Plants are a primary source of nutrients, chemicals, and materials for humans. Our program aims to generate fundamental knowledge on plant physiology and metabolism and to use this knowledge to improve crops through plant synthetic and metabolic engineering approaches. We are interested in deciphering the control of primary and secondary metabolism for the production of high-quality bioproducts and the enhancement of plant performance and yield. Furthermore, by using a synthetic biology framework, we aim to contribute to the advancement of basic plant research and provide novel biotechnological tools.
In particular, our Program addresses the study of the regulation of isoprenoid and lignin biosynthetic pathways, the organization of the cell endomembrane system, the fixation of carbon through photosynthesis, and the development of microalgae as a bioengineering and synthetic biology platform. These pathways and processes impact yield, fruit and seed quality, nutritional content, digestibility, bioenergetic value, and tolerance to biotic and abiotic stress. Our work aims to develop technologies to reprogram plant cells, including the design of genetic circuits for fine tuning gene expression, the design of novel metabolic pathways, and the use of plant cells as biofactories to express molecules of therapeutic interest.

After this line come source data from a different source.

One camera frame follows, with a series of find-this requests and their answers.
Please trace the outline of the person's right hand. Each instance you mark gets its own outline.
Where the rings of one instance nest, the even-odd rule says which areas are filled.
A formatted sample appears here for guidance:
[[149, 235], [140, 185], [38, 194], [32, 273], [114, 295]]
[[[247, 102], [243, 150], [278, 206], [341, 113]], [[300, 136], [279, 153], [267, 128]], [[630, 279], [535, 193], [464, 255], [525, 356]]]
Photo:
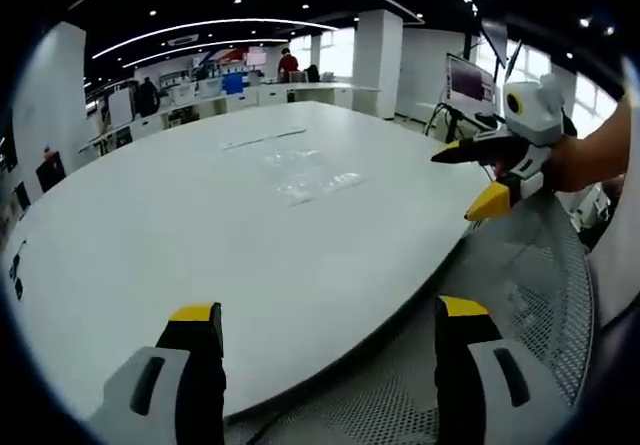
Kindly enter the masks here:
[[577, 192], [602, 180], [598, 151], [587, 139], [563, 136], [551, 149], [545, 184], [554, 191]]

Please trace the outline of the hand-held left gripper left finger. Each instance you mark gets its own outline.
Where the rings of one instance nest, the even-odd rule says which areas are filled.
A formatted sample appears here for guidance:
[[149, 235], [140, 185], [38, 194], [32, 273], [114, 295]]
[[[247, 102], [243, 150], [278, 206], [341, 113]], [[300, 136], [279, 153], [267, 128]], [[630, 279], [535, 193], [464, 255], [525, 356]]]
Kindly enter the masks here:
[[88, 419], [101, 444], [222, 444], [226, 374], [221, 305], [174, 312], [153, 346], [106, 382]]

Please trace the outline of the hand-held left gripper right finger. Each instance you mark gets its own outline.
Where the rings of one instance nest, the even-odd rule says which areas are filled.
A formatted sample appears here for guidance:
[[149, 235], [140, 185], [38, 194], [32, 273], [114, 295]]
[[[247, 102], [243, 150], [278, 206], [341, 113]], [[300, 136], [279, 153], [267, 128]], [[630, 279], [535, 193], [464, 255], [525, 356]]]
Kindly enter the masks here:
[[481, 304], [435, 300], [439, 444], [546, 444], [569, 417], [551, 371]]

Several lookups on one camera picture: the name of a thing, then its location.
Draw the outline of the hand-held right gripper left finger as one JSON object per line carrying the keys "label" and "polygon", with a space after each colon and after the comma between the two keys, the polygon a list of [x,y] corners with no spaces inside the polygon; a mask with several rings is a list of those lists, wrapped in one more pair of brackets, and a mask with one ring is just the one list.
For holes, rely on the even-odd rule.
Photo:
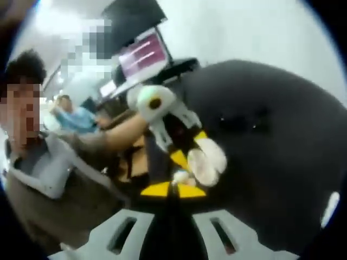
{"label": "hand-held right gripper left finger", "polygon": [[[89,234],[86,244],[73,249],[62,244],[62,250],[49,259],[140,259],[146,234],[154,220],[153,213],[122,209]],[[119,253],[112,251],[126,225],[134,222]]]}

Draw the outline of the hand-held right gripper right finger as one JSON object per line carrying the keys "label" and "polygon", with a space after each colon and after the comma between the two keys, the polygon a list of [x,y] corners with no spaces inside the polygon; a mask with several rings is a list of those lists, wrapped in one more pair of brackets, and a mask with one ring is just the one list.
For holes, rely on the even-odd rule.
{"label": "hand-held right gripper right finger", "polygon": [[175,197],[203,259],[267,259],[257,233],[226,209],[207,208],[208,197],[198,187],[178,184]]}

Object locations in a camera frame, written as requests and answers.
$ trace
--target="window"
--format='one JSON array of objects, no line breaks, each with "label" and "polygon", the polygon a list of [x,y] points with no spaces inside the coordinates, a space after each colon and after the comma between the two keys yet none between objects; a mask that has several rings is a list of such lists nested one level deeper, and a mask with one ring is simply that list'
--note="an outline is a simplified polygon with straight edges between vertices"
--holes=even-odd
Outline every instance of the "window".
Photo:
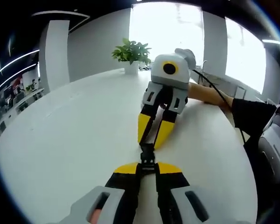
[{"label": "window", "polygon": [[228,50],[226,75],[262,94],[266,75],[266,51],[247,29],[226,18]]},{"label": "window", "polygon": [[203,20],[199,7],[171,2],[133,5],[129,39],[148,43],[150,59],[174,53],[176,48],[190,49],[196,64],[203,62]]}]

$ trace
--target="white flower pot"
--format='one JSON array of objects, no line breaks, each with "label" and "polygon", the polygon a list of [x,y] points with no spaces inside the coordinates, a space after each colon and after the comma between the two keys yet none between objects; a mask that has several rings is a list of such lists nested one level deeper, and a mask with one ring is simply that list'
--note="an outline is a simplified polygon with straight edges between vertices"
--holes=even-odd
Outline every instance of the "white flower pot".
[{"label": "white flower pot", "polygon": [[126,75],[138,75],[138,70],[139,70],[138,61],[135,61],[132,64],[130,64],[130,62],[121,62],[121,63],[123,64]]}]

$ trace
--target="cable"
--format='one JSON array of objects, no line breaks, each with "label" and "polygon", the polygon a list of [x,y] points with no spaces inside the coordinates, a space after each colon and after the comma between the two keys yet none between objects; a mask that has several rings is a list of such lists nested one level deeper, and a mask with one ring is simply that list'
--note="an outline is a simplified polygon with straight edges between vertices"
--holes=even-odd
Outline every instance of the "cable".
[{"label": "cable", "polygon": [[[231,110],[231,106],[228,104],[227,100],[223,97],[223,95],[220,93],[220,91],[216,88],[216,86],[207,78],[205,77],[203,74],[201,74],[200,72],[196,71],[195,69],[193,70],[194,72],[196,72],[200,77],[204,78],[216,91],[217,93],[219,94],[219,96],[222,98],[222,100],[227,104],[227,106],[229,107],[229,110]],[[243,142],[244,144],[246,144],[246,141],[245,141],[245,137],[244,137],[244,134],[243,134],[243,131],[241,129],[239,129],[239,131],[241,132],[241,135],[242,135],[242,138],[243,138]]]}]

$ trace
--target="white round table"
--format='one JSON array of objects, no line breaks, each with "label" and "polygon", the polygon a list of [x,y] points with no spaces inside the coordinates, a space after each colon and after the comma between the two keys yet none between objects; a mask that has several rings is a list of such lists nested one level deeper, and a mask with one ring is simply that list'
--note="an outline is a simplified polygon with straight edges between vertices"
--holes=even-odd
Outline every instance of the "white round table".
[{"label": "white round table", "polygon": [[[112,70],[80,79],[24,110],[0,137],[0,172],[23,214],[35,224],[58,222],[71,205],[113,171],[140,161],[137,122],[150,80]],[[189,100],[156,160],[182,169],[218,204],[218,212],[254,223],[252,169],[221,110]],[[136,224],[161,224],[155,176],[141,182]]]}]

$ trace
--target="forearm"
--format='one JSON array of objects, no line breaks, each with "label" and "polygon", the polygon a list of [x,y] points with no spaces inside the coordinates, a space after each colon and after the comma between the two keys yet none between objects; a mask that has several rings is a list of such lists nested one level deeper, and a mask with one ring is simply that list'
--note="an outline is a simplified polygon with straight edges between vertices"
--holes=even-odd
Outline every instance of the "forearm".
[{"label": "forearm", "polygon": [[[228,105],[231,107],[233,98],[227,96],[225,93],[220,91],[222,96],[226,99],[228,102]],[[220,95],[217,93],[215,89],[205,87],[202,85],[198,85],[195,83],[190,83],[188,88],[188,97],[191,99],[197,99],[201,100],[205,103],[217,105],[220,107],[226,107],[226,103],[223,101],[223,99],[220,97]]]}]

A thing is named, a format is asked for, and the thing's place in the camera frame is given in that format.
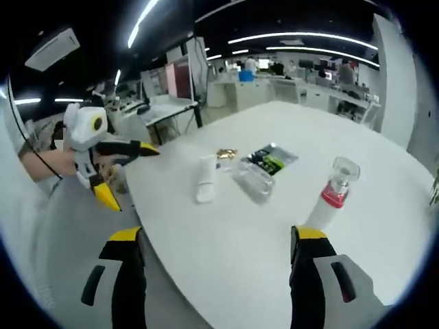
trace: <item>yellow tip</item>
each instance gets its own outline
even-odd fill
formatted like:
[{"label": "yellow tip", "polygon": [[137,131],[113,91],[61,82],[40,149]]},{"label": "yellow tip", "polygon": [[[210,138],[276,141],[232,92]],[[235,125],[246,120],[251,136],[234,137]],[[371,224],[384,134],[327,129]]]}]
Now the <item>yellow tip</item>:
[{"label": "yellow tip", "polygon": [[151,152],[148,152],[148,155],[155,155],[155,154],[160,154],[160,152],[158,151],[157,148],[155,148],[154,146],[152,146],[149,143],[144,143],[144,142],[140,142],[140,149],[144,149],[144,150],[148,150]]},{"label": "yellow tip", "polygon": [[137,232],[140,229],[140,226],[136,226],[135,228],[118,231],[109,238],[109,241],[136,241]]},{"label": "yellow tip", "polygon": [[121,211],[121,207],[117,202],[115,196],[108,187],[107,183],[101,183],[93,188],[93,192],[96,195],[96,198],[103,202],[109,209],[114,211]]},{"label": "yellow tip", "polygon": [[300,239],[321,239],[327,237],[322,231],[313,228],[306,228],[305,226],[298,226],[297,230]]}]

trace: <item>black cable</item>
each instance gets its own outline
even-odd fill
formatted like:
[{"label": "black cable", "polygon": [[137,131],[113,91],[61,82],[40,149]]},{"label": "black cable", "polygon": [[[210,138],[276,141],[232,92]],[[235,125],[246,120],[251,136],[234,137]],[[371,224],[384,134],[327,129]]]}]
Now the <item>black cable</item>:
[{"label": "black cable", "polygon": [[[201,45],[201,42],[197,39],[196,36],[194,36],[193,38],[195,39],[195,41],[196,41],[196,42],[198,43],[198,45],[200,46],[200,50],[203,51],[204,49],[203,49],[203,46]],[[200,56],[198,55],[197,45],[195,45],[195,54],[197,55],[197,59],[198,59],[198,62],[200,63],[200,67],[201,67],[201,70],[200,70],[200,80],[201,80],[201,78],[202,78],[202,76],[203,76],[203,74],[202,74],[202,72],[203,72],[203,65],[202,65],[202,63],[201,63]],[[204,100],[203,104],[200,104],[200,110],[202,110],[203,108],[205,108],[205,107],[207,106],[207,93],[208,93],[208,88],[209,88],[209,64],[208,64],[208,62],[207,62],[206,56],[203,56],[203,59],[204,59],[204,61],[206,62],[206,66],[207,66],[206,87],[205,87],[206,97],[205,97],[205,100]],[[193,114],[192,114],[192,117],[189,119],[189,122],[188,122],[188,124],[187,124],[187,127],[186,127],[186,129],[185,129],[184,134],[186,134],[187,130],[189,129],[189,126],[191,125],[191,122],[192,122],[194,116],[195,116],[195,113],[193,113]]]},{"label": "black cable", "polygon": [[[198,45],[200,46],[200,51],[204,51],[204,49],[203,49],[203,46],[201,45],[201,42],[197,39],[197,37],[194,37],[195,38],[195,41],[198,43]],[[197,59],[198,59],[198,62],[200,63],[200,67],[201,67],[201,70],[200,70],[200,79],[202,78],[202,69],[203,69],[203,65],[202,65],[202,63],[201,63],[201,60],[200,60],[200,57],[199,57],[199,55],[198,55],[198,51],[197,51],[197,47],[195,46],[195,53],[197,54]],[[209,88],[209,64],[208,64],[208,62],[207,62],[207,59],[206,59],[206,56],[203,56],[203,59],[204,59],[204,62],[206,63],[206,66],[207,66],[207,73],[206,73],[206,88],[205,88],[205,91],[206,91],[206,99],[205,99],[205,102],[204,102],[204,105],[206,105],[207,104],[207,93],[208,93],[208,88]]]},{"label": "black cable", "polygon": [[37,157],[38,159],[40,159],[41,162],[44,163],[45,166],[46,166],[47,168],[49,168],[49,170],[50,170],[52,173],[54,173],[55,176],[58,177],[58,178],[61,180],[62,177],[61,177],[60,175],[58,175],[58,173],[57,173],[52,167],[50,167],[49,164],[47,164],[47,162],[45,162],[45,161],[43,160],[43,158],[41,158],[41,156],[40,156],[38,153],[35,152],[34,148],[33,148],[32,145],[31,145],[31,143],[30,143],[29,140],[25,137],[23,131],[21,130],[21,127],[20,127],[20,125],[19,125],[19,120],[16,118],[16,115],[15,115],[14,104],[12,104],[12,96],[11,96],[11,90],[10,90],[10,88],[11,88],[11,78],[8,77],[8,98],[9,98],[9,105],[10,105],[10,107],[11,107],[12,115],[14,116],[14,120],[15,120],[16,126],[17,126],[17,128],[19,129],[21,136],[22,136],[23,139],[25,140],[25,143],[27,144],[27,146],[28,146],[28,147],[32,150],[32,152],[36,155],[36,157]]}]

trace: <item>fluorescent light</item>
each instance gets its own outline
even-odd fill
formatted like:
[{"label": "fluorescent light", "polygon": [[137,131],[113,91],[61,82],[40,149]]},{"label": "fluorescent light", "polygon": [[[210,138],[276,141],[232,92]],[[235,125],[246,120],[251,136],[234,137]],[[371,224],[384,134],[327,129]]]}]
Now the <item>fluorescent light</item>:
[{"label": "fluorescent light", "polygon": [[369,43],[355,40],[352,38],[347,38],[345,36],[336,36],[334,34],[314,33],[314,32],[281,32],[281,33],[259,34],[257,36],[247,36],[245,38],[230,40],[230,41],[228,41],[228,44],[237,43],[237,42],[241,42],[241,41],[247,41],[247,40],[253,40],[253,39],[260,39],[260,38],[271,38],[271,37],[275,37],[275,36],[321,36],[323,38],[332,38],[332,39],[338,39],[338,40],[343,40],[343,41],[349,41],[349,42],[357,43],[358,45],[363,45],[363,46],[372,48],[374,50],[378,50],[378,47],[373,46]]},{"label": "fluorescent light", "polygon": [[220,58],[220,57],[222,57],[222,55],[215,55],[215,56],[206,58],[206,60],[214,60],[214,59]]},{"label": "fluorescent light", "polygon": [[117,70],[116,73],[116,79],[115,79],[115,86],[119,83],[119,78],[121,77],[121,70]]},{"label": "fluorescent light", "polygon": [[223,9],[226,9],[232,5],[237,5],[238,3],[244,2],[245,0],[232,0],[231,2],[227,3],[226,5],[222,5],[221,7],[212,10],[211,12],[208,12],[207,14],[205,14],[204,16],[201,16],[199,19],[197,19],[195,21],[195,23],[201,22],[203,19],[206,19],[210,16],[212,16],[213,14],[216,14],[217,12],[220,12]]},{"label": "fluorescent light", "polygon": [[82,101],[84,101],[83,99],[80,98],[55,98],[56,102],[66,102],[66,103],[80,103]]},{"label": "fluorescent light", "polygon": [[248,53],[248,49],[243,49],[243,50],[238,50],[238,51],[232,52],[233,55],[236,55],[237,53]]},{"label": "fluorescent light", "polygon": [[354,55],[349,55],[348,53],[340,53],[339,51],[328,50],[328,49],[308,48],[308,47],[267,47],[266,49],[267,50],[309,50],[309,51],[318,51],[321,53],[333,53],[334,55],[350,57],[350,58],[353,58],[354,60],[359,60],[359,61],[368,63],[370,65],[373,65],[375,67],[379,67],[379,64],[371,62],[369,60],[365,60],[364,58],[357,57]]},{"label": "fluorescent light", "polygon": [[130,34],[130,38],[128,39],[128,48],[131,48],[132,43],[134,42],[134,39],[137,37],[137,34],[139,33],[139,26],[134,26],[134,29],[132,30]]},{"label": "fluorescent light", "polygon": [[28,99],[17,99],[14,101],[15,105],[25,105],[25,104],[33,104],[39,103],[41,98],[28,98]]},{"label": "fluorescent light", "polygon": [[130,34],[130,38],[128,39],[128,48],[131,48],[132,43],[134,42],[134,39],[136,38],[137,34],[139,33],[139,25],[142,23],[143,19],[150,13],[151,9],[158,3],[158,0],[150,0],[148,4],[146,5],[145,9],[142,11],[142,14],[140,15],[139,19],[137,20],[136,25],[134,26],[134,29],[132,29],[132,32]]}]

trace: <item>plant leaf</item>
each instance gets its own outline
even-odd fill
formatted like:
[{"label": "plant leaf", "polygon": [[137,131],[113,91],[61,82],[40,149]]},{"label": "plant leaf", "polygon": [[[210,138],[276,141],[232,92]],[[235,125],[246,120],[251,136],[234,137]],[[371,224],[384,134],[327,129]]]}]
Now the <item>plant leaf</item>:
[{"label": "plant leaf", "polygon": [[436,179],[434,180],[434,182],[433,182],[433,186],[432,186],[432,188],[431,188],[432,191],[436,190],[436,187],[437,187],[438,183],[439,183],[439,178],[436,178]]},{"label": "plant leaf", "polygon": [[430,203],[429,203],[429,205],[431,206],[432,204],[433,204],[433,202],[436,204],[436,203],[438,203],[438,201],[439,201],[439,195],[438,195],[438,190],[435,190],[434,191],[434,194],[433,194],[433,197],[431,198],[431,200],[430,200]]}]

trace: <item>office desk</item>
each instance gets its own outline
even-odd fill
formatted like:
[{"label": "office desk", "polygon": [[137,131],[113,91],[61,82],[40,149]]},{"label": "office desk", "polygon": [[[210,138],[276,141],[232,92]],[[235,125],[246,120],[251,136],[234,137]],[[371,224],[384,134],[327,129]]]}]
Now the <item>office desk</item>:
[{"label": "office desk", "polygon": [[[245,156],[268,143],[299,159],[274,176],[258,206],[230,173],[217,172],[216,198],[197,204],[200,156],[236,148]],[[216,121],[126,167],[145,232],[176,286],[215,329],[289,328],[290,227],[306,221],[333,160],[361,167],[345,207],[325,232],[395,303],[421,265],[433,220],[433,177],[380,134],[312,108],[273,101]]]},{"label": "office desk", "polygon": [[229,105],[237,111],[269,101],[268,81],[257,79],[252,82],[215,81],[209,84],[207,104],[218,108]]},{"label": "office desk", "polygon": [[176,117],[179,114],[188,112],[190,110],[193,110],[193,116],[195,117],[197,127],[201,128],[203,126],[203,123],[198,102],[186,99],[174,99],[165,101],[163,103],[152,104],[150,109],[143,114],[139,114],[139,117],[146,127],[152,126],[154,128],[154,132],[157,135],[158,143],[162,145],[163,142],[157,129],[157,124],[161,121]]},{"label": "office desk", "polygon": [[368,101],[364,101],[361,99],[355,99],[349,95],[347,95],[346,93],[343,93],[342,91],[338,91],[332,88],[326,88],[323,86],[318,86],[316,84],[307,84],[307,83],[302,83],[300,85],[301,88],[304,88],[307,90],[307,92],[309,91],[310,93],[322,93],[324,95],[328,95],[329,96],[329,112],[334,113],[334,111],[331,109],[331,102],[334,102],[335,99],[339,99],[341,101],[347,101],[349,103],[355,104],[356,106],[359,106],[360,108],[365,108],[367,109],[369,107],[369,102]]}]

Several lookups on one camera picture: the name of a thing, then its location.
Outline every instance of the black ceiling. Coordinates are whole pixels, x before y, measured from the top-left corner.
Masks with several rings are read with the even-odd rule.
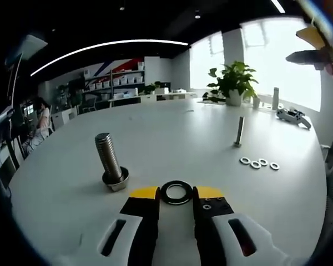
[[[279,0],[286,15],[303,16],[293,0]],[[69,52],[114,40],[166,39],[189,44],[218,30],[226,32],[240,22],[259,17],[279,16],[270,0],[108,0],[20,6],[6,11],[10,20],[3,30],[5,54],[20,37],[34,33],[48,45],[22,64],[27,75]],[[125,10],[120,11],[121,3]],[[195,19],[199,9],[201,18]],[[87,50],[64,58],[40,71],[34,84],[71,70],[105,60],[159,55],[173,58],[187,47],[173,44],[121,44]]]

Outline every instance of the metal rod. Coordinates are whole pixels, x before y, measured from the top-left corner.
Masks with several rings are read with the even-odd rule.
[[[244,116],[239,117],[239,124],[238,124],[238,133],[237,133],[237,139],[234,142],[234,145],[240,146],[240,140],[242,138],[242,131],[243,131],[243,125],[244,125]]]
[[[110,133],[98,134],[95,137],[95,144],[108,178],[113,182],[123,181],[121,167],[117,162]]]

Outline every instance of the table surface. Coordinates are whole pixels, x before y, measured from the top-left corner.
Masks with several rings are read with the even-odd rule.
[[[161,101],[79,115],[47,138],[12,178],[13,214],[23,233],[47,259],[69,254],[82,233],[115,216],[131,190],[184,180],[216,187],[235,212],[267,229],[274,244],[294,258],[308,258],[317,244],[326,207],[326,177],[315,130],[281,121],[273,112],[245,106]],[[239,116],[242,147],[233,148]],[[110,193],[94,144],[112,135],[128,188]],[[265,158],[280,165],[253,170],[239,163]],[[154,265],[198,265],[192,203],[161,203]]]

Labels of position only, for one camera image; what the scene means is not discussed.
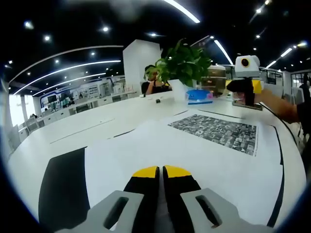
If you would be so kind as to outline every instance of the black cable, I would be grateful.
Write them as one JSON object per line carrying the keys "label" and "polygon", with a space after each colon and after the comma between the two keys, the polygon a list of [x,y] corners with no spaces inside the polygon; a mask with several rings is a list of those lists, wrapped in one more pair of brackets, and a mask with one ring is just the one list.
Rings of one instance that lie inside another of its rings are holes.
{"label": "black cable", "polygon": [[295,137],[294,137],[292,131],[290,130],[290,128],[288,128],[288,126],[285,124],[285,122],[284,122],[281,118],[279,118],[274,112],[272,112],[269,108],[267,108],[266,106],[264,106],[264,105],[261,104],[261,103],[259,103],[259,104],[260,104],[262,107],[264,107],[265,109],[268,109],[269,112],[271,112],[273,115],[275,115],[275,116],[285,125],[285,127],[286,127],[286,128],[288,129],[288,131],[291,133],[291,135],[292,135],[292,137],[293,137],[293,140],[294,140],[295,144],[297,145],[296,139],[295,139]]}

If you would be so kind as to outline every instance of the potted plant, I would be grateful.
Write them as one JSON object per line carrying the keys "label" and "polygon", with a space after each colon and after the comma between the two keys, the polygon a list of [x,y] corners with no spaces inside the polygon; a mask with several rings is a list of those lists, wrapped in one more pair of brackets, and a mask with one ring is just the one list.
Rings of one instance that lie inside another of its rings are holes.
{"label": "potted plant", "polygon": [[210,65],[211,59],[203,49],[192,48],[181,39],[174,48],[168,50],[166,57],[159,59],[155,67],[149,68],[146,74],[158,72],[160,81],[166,83],[170,80],[174,98],[184,100],[185,92],[208,75]]}

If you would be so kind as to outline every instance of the window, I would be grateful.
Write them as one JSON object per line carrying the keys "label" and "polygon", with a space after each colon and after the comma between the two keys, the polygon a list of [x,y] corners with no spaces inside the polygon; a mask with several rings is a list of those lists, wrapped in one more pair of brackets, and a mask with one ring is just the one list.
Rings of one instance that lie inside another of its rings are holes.
{"label": "window", "polygon": [[20,95],[10,95],[10,112],[13,126],[24,123],[23,110],[21,108]]}
{"label": "window", "polygon": [[33,96],[25,96],[25,104],[26,104],[27,118],[29,119],[31,114],[35,114],[35,105]]}

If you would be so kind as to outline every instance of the camera lens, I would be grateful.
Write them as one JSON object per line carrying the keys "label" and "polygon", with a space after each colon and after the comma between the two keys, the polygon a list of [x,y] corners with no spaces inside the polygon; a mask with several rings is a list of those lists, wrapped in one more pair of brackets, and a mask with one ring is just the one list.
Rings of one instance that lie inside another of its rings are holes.
{"label": "camera lens", "polygon": [[248,67],[248,65],[249,65],[249,62],[248,62],[248,60],[247,59],[242,59],[242,65],[244,66],[244,67]]}

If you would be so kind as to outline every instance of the paper sheet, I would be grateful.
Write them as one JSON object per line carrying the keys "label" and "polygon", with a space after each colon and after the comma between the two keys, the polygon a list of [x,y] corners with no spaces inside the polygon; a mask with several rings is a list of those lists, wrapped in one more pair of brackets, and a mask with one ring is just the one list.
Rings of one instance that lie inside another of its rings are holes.
{"label": "paper sheet", "polygon": [[[194,114],[257,126],[257,155],[250,156],[168,126]],[[270,130],[266,127],[227,116],[188,111],[162,121],[146,122],[130,133],[88,147],[85,169],[90,207],[114,190],[123,190],[137,170],[173,165],[191,172],[201,188],[208,187],[233,203],[241,218],[266,225],[283,174],[277,139],[272,142],[262,139],[265,135],[262,132]],[[272,130],[271,139],[276,137]]]}

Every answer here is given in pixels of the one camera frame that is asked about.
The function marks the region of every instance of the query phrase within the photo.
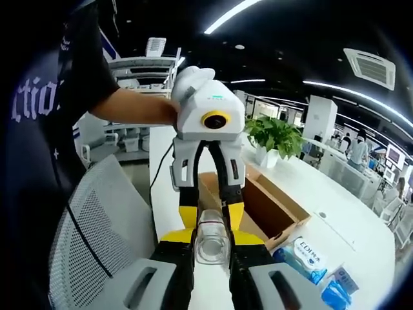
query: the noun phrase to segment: cardboard box
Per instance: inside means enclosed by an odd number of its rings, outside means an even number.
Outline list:
[[[310,218],[298,203],[251,166],[246,167],[243,199],[245,211],[239,229],[264,241],[276,237],[274,246]],[[202,208],[221,211],[215,172],[199,175],[199,200]]]

The experimental approaches emerge from the biochemistry, genetics, molecular, and cell biology fields, and include advanced plant/microalgae system methodologies with transcriptomic, proteomic and metabolomic analyses. A substantial part of the research activities is performed in well-established models (Marchantia or Arabidopsis), crop plants (tomato, rice, and maize), and microalgae (Chlamydomonas and Chlorella).